Former US ambassador to Russia says he doesn't see Putin recovering from his mistakes in the Ukraine war

Russian President Vladimir Putin.
Last week, Russian President Vladimir Putin ordered the his country's military to find 137,000 new troops.
  • Michael McFaul, a former US ambassador to Russia, said Putin has "failed" in his Ukraine objectives.
  • Six months into the war, Putin has faced too many failures to come back from them, he said.
  • McFaul also referenced how Putin now lacks the troops required to achieve any substantial goals.

Michael McFaul, a former US ambassador to Russia, said Russian leader Vladimir Putin has encountered too many failures in the Ukraine war and is unlikely to be able to recover from them.

During an appearance on NBC's Meet the Press on Sunday, McFaul posited that Putin had "failed" in all his "strategic objectives" set for Moscow's invasion.

"Remember, six months ago, he said he was going to unite Ukrainians and Russians because Ukrainians are just Russians with accents. He failed at that," McFaul said. "He failed at denazification. He failed at demilitarization. He failed to take the capital of Kyiv. And now he's just fighting in Donetsk and in Kherson."

McFaul also referenced how Putin had ordered the Russian military to find 137,000 new troops last week, saying that this was likely an effort by the Russian leader to break a "stalemate" situation in contested Ukrainian regions.

"So, on the strategic level, I think he's failed in this war. I don't see him recovering," McFaul said. 

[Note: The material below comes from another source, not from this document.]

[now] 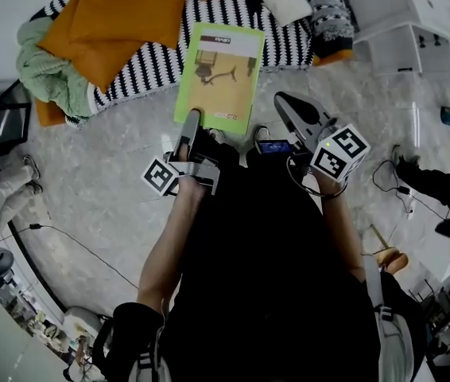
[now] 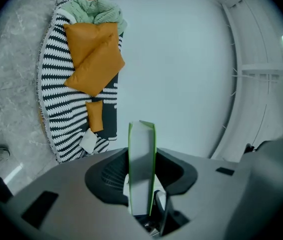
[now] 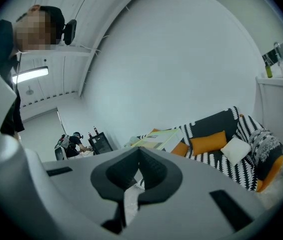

He said that Putin might now be shifting his focus to the Donbas region as a "new objective" in the conflict, but added that the Russian leader would need far more troops to get that done. McFaul said that such a pivot would also require a "draft across the board," which Putin might not undertake for fear of making Russians "unhappy."

McFaul added that the Russians might think that "time is on their side" and that the tide may turn in their favor the longer the war drags on — since the Ukrainians may eventually run out of resources. 

McFaul is not the first military and foreign policy expert to weigh in on how Putin's war in Ukraine has stalled. A former NATO commander, James Stravridis, said this month that he believes Putin knows he's made a "grave mistake" invading Ukraine.

Meanwhile, Putin has bragged that Russian weapons are "years" and "decades" ahead of their rivals' arms, even as his army has been forced to use outdated Soviet-era armor in Ukraine. On the other side, Ukrainian troops have been armed with HIMARS long-range weapons systems sent by the US, which have proven highly effective in the conflict.